Apple claims that the AI model for inference has limited capabilities and cannot produce accurate results beyond a certain complexity.
Apple Inc released a research paper over the weekend claiming that AI models for reasoning have limited capabilities and fail to produce accurate results beyond a certain complexity.
In a paper titled "The Illusion of Thinking: Understanding the Strengths and Limitations of Reasoning Models through the Lens of Problem Complexity," Apple (NASDAQ:AAPL) researchers said that larger reasoning models (LRMs) have significant gaps in reasoning quality and fail to develop general problem-solving capabilities.

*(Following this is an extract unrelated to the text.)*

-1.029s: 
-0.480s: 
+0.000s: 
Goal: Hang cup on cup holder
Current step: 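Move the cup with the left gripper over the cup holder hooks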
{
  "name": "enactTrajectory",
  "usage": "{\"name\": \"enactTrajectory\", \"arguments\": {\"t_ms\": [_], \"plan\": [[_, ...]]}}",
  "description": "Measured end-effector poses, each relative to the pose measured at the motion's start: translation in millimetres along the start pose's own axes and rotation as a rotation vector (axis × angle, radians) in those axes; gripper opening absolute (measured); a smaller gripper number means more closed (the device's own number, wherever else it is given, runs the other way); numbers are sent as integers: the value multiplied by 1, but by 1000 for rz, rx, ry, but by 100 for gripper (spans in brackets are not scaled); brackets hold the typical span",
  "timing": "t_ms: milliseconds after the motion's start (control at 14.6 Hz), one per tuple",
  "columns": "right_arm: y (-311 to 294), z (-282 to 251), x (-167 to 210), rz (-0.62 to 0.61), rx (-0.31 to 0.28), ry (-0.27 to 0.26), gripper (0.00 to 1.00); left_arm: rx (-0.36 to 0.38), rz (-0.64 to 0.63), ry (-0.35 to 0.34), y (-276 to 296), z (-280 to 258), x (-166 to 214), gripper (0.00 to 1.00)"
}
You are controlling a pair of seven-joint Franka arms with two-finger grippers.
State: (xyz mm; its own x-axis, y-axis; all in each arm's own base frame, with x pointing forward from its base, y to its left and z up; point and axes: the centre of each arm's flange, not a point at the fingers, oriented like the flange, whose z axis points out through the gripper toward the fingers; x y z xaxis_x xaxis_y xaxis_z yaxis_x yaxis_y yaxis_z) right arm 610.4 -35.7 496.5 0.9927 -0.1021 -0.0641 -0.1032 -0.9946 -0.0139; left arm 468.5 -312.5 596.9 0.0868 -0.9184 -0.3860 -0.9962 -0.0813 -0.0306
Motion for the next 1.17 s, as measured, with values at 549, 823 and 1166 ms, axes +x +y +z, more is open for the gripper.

The researchers tested LRM models including OpenAI's O1/o3, DeepSeek-R1, Claude 3.7 Sonnet Thinking, and Gemini Thinking, evaluating them with problems of increasing complexity and deviation from standard AI test benchmarks.
Using a "controlled puzzle environment" to test the models, Apple researchers found that the performance of LRMs deteriorated as complexity increased, eventually dropping to zero accuracy at high complexity.
"We show that state-of-the-art LRMs (e.g., o3-mini, DeepSeek-R1, Claude-3.7-Sonnet-Thinking) still fail to develop generalizable problem-solving capabilities, with accuracy eventually dropping to zero across environments beyond a certain level of complexity," Apple researchers wrote in the paper.
The researchers said that testing revealed that LRMs suffer from "fundamental inefficiencies" and have clear limitations in their ability to scale. The researchers also questioned current evaluation methods for LRMs based on established mathematical benchmarks, and said they designed a more controlled experimental approach by using an algorithmic puzzle environment.
The Apple researchers questioned the claim that LRMs are an important step toward general AI - a theoretical form of AI that can simulate the broad cognitive abilities and problem-solving skills exhibited by humans.
General AI has long been seen as an ultimate goal by major developers, although it remains highly theoretical in nature. Current AI models, especially large language models, use pattern recognition to predict the next word in a sequence to generate new text, which still makes them prone to high error rates and limits their reasoning capabilities.
Apple’s paper comes just days before the company’s June 9 Worldwide Developers Conference, amid low expectations as the company’s AI efforts lag significantly behind those of its competitors.
Despite working with OpenAI to enable AI features in its flagship devices, Apple has struggled to deliver the promised capabilities of its AI product, Apple Intelligence.